* HOW TO COMPLETE THIS TASK *
Transcribe the whole listing below. Pictures do not go in the copy.

* SOURCE DATA *

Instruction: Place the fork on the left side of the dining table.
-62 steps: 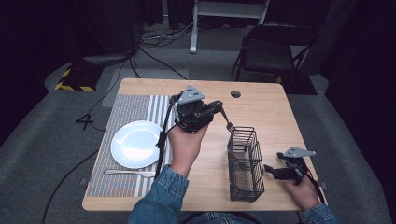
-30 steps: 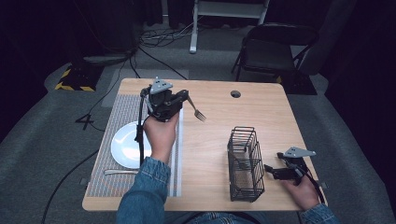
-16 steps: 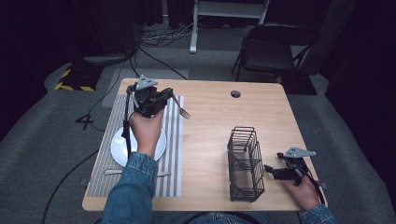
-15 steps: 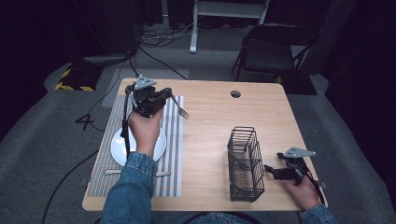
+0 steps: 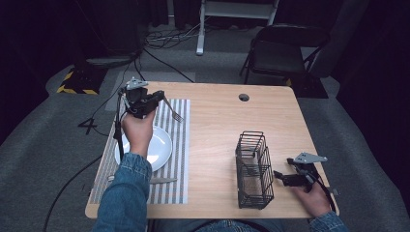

* WRITTEN RESPONSE *
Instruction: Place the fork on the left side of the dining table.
-62 steps: 
-30 steps: 
-16 steps: 
-15 steps: 
+0 steps: 

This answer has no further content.